== DATASET CONTENT
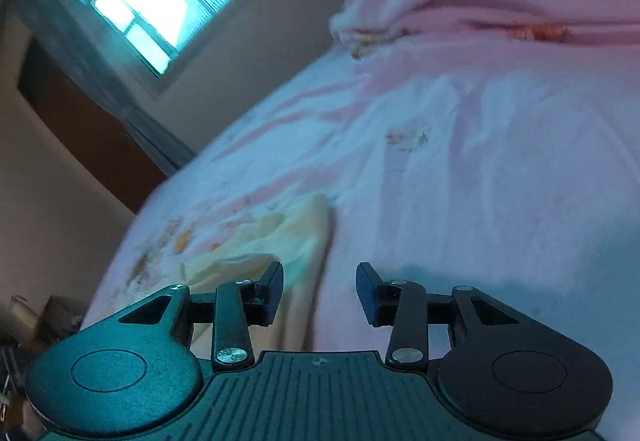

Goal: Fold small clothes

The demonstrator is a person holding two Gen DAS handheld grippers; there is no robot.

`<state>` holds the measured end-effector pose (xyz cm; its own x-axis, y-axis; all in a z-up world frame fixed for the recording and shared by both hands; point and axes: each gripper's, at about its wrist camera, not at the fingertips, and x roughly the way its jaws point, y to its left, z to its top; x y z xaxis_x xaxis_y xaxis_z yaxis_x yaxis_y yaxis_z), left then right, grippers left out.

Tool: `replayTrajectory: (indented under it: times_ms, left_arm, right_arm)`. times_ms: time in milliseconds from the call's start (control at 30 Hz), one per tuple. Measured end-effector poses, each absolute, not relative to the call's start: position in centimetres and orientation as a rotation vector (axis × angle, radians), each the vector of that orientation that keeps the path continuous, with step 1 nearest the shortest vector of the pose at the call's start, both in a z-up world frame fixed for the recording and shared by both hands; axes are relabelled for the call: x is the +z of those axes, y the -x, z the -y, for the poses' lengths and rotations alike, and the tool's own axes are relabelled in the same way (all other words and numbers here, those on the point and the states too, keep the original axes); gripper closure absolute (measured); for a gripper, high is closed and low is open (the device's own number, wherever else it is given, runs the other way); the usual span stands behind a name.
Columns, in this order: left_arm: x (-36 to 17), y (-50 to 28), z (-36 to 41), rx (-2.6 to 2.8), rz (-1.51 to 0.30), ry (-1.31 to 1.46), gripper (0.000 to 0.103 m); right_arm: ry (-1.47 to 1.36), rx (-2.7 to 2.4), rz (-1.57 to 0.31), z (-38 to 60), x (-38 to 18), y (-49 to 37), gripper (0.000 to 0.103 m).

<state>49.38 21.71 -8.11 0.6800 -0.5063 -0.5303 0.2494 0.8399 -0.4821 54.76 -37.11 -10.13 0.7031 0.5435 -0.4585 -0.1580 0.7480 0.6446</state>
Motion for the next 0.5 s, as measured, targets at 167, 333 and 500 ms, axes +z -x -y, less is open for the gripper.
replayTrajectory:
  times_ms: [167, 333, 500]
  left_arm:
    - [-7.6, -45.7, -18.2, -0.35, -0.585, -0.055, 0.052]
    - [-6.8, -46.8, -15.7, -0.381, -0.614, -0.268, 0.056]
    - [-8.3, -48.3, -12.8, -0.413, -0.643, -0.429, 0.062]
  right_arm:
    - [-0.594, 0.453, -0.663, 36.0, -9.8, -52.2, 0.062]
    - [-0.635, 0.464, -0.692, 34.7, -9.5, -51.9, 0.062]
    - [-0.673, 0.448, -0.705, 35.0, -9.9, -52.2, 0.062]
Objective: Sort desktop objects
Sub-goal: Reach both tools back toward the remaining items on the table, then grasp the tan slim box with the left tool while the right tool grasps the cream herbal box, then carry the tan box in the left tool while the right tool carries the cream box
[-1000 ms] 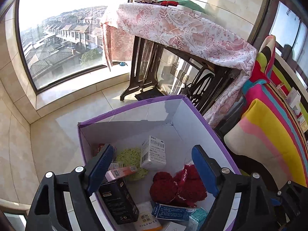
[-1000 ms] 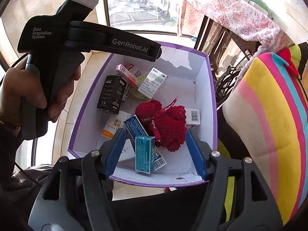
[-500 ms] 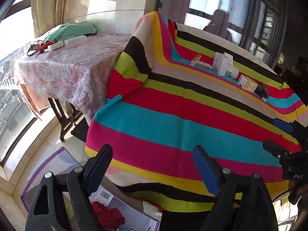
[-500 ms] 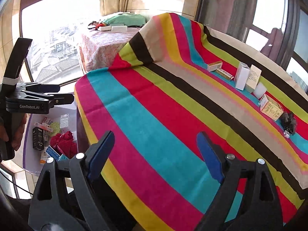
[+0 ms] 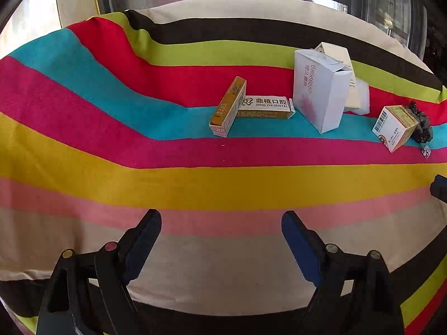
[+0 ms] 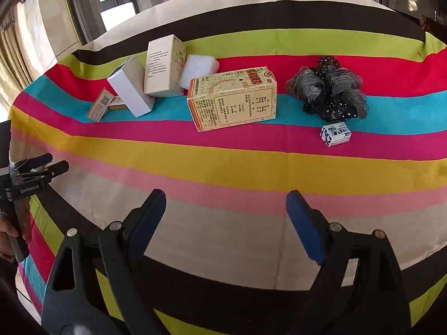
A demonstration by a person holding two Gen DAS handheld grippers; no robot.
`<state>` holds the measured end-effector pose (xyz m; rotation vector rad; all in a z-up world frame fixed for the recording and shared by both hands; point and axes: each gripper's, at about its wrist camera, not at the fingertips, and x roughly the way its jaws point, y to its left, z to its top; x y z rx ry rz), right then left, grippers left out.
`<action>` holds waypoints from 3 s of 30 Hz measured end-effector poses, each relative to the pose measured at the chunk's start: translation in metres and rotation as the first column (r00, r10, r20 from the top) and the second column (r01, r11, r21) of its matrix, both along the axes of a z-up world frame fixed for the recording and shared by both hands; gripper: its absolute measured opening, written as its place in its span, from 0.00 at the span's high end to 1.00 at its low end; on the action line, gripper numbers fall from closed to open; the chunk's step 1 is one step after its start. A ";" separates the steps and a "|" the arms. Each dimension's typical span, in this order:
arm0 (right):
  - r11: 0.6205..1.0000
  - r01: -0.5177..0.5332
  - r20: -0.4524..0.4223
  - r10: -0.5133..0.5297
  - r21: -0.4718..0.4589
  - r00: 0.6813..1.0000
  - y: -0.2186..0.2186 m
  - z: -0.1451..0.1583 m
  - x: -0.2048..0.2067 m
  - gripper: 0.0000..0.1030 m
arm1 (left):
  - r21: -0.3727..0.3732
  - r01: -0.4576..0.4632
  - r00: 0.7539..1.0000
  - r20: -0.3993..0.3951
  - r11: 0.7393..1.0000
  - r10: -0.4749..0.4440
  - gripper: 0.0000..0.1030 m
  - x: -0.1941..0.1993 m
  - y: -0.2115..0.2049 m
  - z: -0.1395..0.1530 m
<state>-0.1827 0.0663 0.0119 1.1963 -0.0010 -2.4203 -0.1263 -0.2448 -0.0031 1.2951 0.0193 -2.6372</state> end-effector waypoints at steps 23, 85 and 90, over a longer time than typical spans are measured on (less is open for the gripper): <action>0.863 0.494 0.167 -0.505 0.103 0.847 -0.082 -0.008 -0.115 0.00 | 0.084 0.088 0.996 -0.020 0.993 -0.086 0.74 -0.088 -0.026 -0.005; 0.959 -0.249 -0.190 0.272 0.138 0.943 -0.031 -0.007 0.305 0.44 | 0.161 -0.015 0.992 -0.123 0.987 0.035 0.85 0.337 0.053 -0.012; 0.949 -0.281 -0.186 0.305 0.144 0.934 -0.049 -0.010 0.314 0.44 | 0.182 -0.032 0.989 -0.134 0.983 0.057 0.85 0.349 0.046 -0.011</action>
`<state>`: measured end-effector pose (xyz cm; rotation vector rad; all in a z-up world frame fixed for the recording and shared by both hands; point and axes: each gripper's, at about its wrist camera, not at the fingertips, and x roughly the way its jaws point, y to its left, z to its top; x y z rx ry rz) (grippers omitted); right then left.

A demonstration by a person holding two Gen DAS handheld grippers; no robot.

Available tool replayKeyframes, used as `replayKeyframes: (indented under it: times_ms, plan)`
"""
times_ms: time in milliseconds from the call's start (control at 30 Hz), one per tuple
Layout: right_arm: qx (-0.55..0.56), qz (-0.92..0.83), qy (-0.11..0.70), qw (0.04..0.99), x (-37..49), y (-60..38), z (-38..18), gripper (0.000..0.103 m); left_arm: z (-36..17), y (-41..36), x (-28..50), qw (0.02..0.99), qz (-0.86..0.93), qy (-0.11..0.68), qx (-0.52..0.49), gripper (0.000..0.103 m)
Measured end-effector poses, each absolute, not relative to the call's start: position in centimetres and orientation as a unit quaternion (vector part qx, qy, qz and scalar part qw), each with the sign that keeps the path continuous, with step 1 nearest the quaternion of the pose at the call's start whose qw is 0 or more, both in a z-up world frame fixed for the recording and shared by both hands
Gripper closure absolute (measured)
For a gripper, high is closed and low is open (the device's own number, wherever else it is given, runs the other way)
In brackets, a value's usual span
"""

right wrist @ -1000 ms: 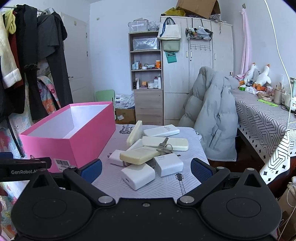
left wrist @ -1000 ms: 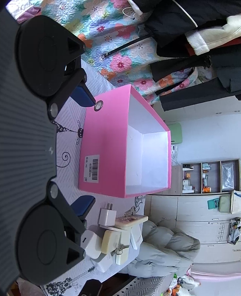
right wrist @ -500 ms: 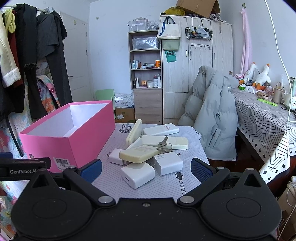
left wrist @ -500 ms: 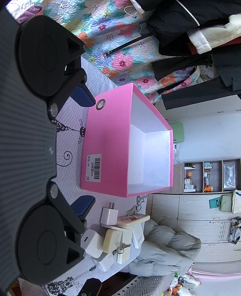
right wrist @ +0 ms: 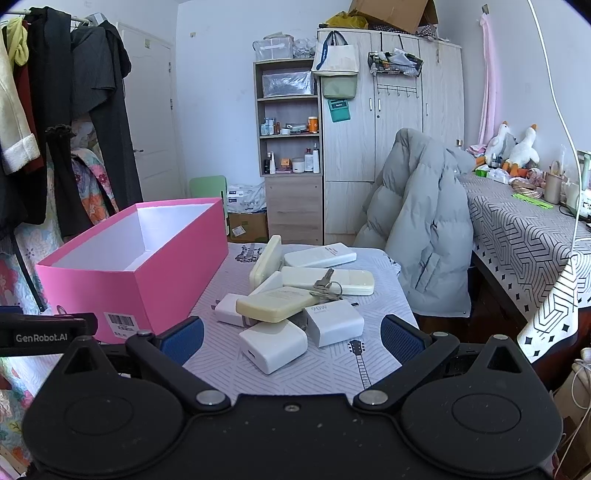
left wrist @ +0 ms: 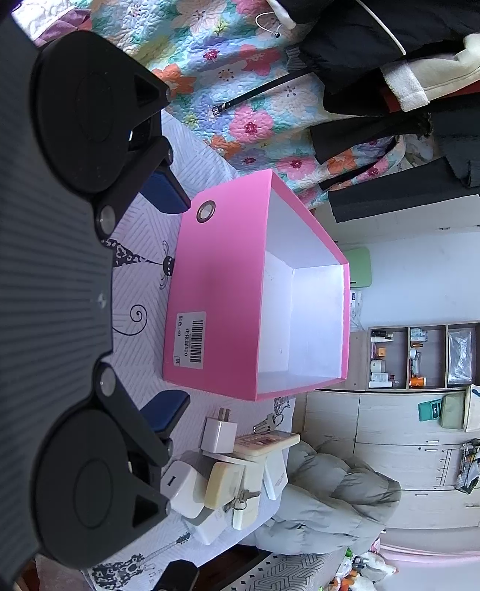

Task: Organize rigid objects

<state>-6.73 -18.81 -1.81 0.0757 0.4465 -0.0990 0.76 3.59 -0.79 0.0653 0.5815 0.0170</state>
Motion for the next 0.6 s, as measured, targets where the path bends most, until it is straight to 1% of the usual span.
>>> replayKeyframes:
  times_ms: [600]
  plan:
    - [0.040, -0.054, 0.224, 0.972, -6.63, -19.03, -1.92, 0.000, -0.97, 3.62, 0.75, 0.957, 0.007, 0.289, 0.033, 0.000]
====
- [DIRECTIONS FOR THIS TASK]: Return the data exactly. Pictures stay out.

- [SOLUTION FOR THIS TASK]:
Goal: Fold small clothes

The demonstrator is a person holding two Gen DAS handheld grippers; there is no robot.

`<state>` holds the measured end-effector pose (xyz cm; its own x-axis, y-axis; all in a z-up world frame fixed for the recording and shared by both hands; point and axes: each gripper's, at about its wrist camera, not at the fingertips, and x roughly the way its jaws point, y to its left, z to its top; x y z xaxis_x xaxis_y xaxis_z yaxis_x yaxis_y yaxis_z), left then right, grippers left out.

Tool: `replayTrajectory: (indented under it: times_ms, left_arm, right_arm)`. times_ms: time in milliseconds from the call's start (control at 30 Hz), one per tuple. Measured end-effector poses, each absolute, not relative to the call's start: position in centimetres and orientation as a rotation vector (axis × angle, radians), each the vector of that orientation that keeps the path continuous, with step 1 nearest the shortest vector of the pose at the call's start, both in a z-up world frame fixed for the recording and shared by both hands; axes are relabelled for the call: x is the +z of those axes, y the -x, z the -y, for the poses' lengths and rotations alike, and the tool's own axes are relabelled in the same way (all other words and numbers here, those on the point and the states too, keep the original axes); gripper closure absolute (measured); for a gripper, high is closed and low is open (the device's own number, wherever else it is given, runs the other way); the usual span stands behind a name.
Columns, in this order: left_arm: x (-36 to 17), y (-50 to 28), z (-36 to 41), rx (-2.6 to 2.8), rz (-1.51 to 0.30), ry (-1.31 to 1.46), gripper (0.000 to 0.103 m); right_arm: ry (-1.47 to 1.36), rx (-2.7 to 2.4), rz (-1.57 to 0.31), z (-38 to 60), x (-38 to 18), y (-49 to 37), gripper (0.000 to 0.103 m).

<state>49.38 21.71 -8.11 0.6800 -0.5063 -0.5303 0.2494 0.8399 -0.4821 54.76 -37.11 -10.13 0.7031 0.5435 -0.4585 -0.1580 0.7480 0.6446</state>
Motion for the next 0.5 s, as measured, targets at 167, 333 and 500 ms, axes +z -x -y, less is open for the gripper.
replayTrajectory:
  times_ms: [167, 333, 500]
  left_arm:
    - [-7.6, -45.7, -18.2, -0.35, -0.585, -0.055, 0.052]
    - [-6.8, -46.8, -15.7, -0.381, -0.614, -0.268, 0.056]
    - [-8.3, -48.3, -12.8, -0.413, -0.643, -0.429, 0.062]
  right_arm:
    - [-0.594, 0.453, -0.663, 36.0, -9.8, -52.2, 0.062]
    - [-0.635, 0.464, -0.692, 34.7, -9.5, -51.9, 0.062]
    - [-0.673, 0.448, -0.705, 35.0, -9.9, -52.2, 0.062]
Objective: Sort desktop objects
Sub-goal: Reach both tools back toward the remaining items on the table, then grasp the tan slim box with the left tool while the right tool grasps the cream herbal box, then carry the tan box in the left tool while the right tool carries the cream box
[-1000 ms] 
[-1000 ms] 
[-500 ms] 
[-500 ms] 
[+0 ms] 
[+0 ms] 
A demonstration by a person holding two Gen DAS handheld grippers; no robot.
`<state>` holds the measured end-effector pose (xyz m; rotation vector rad; all in a z-up world frame fixed for the recording and shared by both hands; point and axes: each gripper's, at about its wrist camera, not at the fingertips, and x roughly the way its jaws point, y to its left, z to its top; x y z rx ry rz), right then left, grippers left out.
`<action>` holds waypoints from 3 s of 30 Hz measured end-effector poses, each relative to the pose measured at the chunk's start: translation in metres and rotation as the first column (r00, r10, r20 from the top) and the second column (r01, r11, r21) of its matrix, both along the axes of a z-up world frame fixed for the recording and shared by both hands; gripper: its absolute measured opening, written as its place in its span, from 0.00 at the span's high end to 1.00 at its low end; on the action line, gripper numbers fall from closed to open; the chunk's step 1 is one step after its start. A ";" separates the steps and a "|" the arms. Each dimension's typical span, in this order:
arm0 (right):
  - r11: 0.6205..1.0000
  - r01: -0.5177..0.5332
  - r20: -0.4524..0.4223
  - r10: -0.5133..0.5297
  - r21: -0.4718..0.4589
  - r00: 0.6813..1.0000
  - y: -0.2186..0.2186 m
  - z: -0.1451..0.1583 m
  - x: -0.2048..0.2067 m
  - gripper: 0.0000..0.1030 m
arm1 (left):
  - r21: -0.3727..0.3732
  - r01: -0.4576..0.4632
  - r00: 0.7539..1.0000
  - r20: -0.3993..0.3951
  - r11: 0.7393..1.0000
  - r10: -0.4749..0.4440
  - gripper: 0.0000..0.1030 m
  - x: -0.1941..0.1993 m
  - y: -0.2115..0.2049 m
  - z: -0.1395..0.1530 m
<state>-0.1827 0.0663 0.0119 1.1963 -0.0010 -2.4203 -0.1263 -0.2448 -0.0031 1.2951 0.0193 -2.6372</state> end-effector waypoints at steps 23, 85 and 90, over a longer time than typical spans are measured on (less is open for the gripper): <action>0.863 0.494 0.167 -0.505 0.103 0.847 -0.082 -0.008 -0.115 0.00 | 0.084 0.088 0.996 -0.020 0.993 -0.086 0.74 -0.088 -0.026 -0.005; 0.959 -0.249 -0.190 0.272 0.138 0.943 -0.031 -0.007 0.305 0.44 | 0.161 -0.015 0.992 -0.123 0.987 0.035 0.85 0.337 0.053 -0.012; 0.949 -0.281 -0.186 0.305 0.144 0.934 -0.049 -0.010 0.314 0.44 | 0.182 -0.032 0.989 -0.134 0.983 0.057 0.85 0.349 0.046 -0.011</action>
`<state>`: measured end-effector pose (xyz cm; rotation vector rad; all in a z-up world frame fixed for the recording and shared by both hands; point and axes: each gripper's, at about its wrist camera, not at the fingertips, and x roughly the way its jaws point, y to its left, z to its top; x y z rx ry rz) (grippers omitted); right then left.

A demonstration by a person holding two Gen DAS handheld grippers; no robot.

Available tool replayKeyframes, used as `replayKeyframes: (indented under it: times_ms, plan)`
"""
times_ms: time in milliseconds from the call's start (control at 30 Hz), one per tuple
Layout: right_arm: qx (-0.55..0.56), qz (-0.92..0.83), qy (-0.11..0.70), qw (0.04..0.99), x (-37..49), y (-60..38), z (-38..18), gripper (0.000..0.103 m); left_arm: z (-36..17), y (-41..36), x (-28..50), qw (0.02..0.99), qz (-0.86..0.93), qy (-0.11..0.68), qx (-0.52..0.49), gripper (0.000..0.103 m)
Measured end-effector poses, each absolute, not relative to the call's start: position in centimetres and orientation as a unit quaternion (vector part qx, qy, qz and scalar part qw), each with the sign that keeps the path continuous, with step 1 nearest the quaternion of the pose at the call's start whose qw is 0 or more, both in a z-up world frame fixed for the recording and shared by both hands
Gripper closure absolute (measured)
For a gripper, high is closed and low is open (the device's own number, wherever else it is given, runs the other way)
In brackets, a value's usual span
"""

right wrist @ -1000 ms: 
left wrist @ -1000 ms: 
right wrist @ -500 ms: 
left wrist @ -500 ms: 
right wrist @ +0 ms: 
left wrist @ +0 ms: 

Task: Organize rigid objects

<state>-6.73 -18.81 -1.81 0.0757 0.4465 -0.0990 0.76 3.59 -0.79 0.0653 0.5815 0.0170</state>
Motion for the next 0.6 s, as measured, targets where the path bends most, until it is straight to 1% of the usual span.
>>> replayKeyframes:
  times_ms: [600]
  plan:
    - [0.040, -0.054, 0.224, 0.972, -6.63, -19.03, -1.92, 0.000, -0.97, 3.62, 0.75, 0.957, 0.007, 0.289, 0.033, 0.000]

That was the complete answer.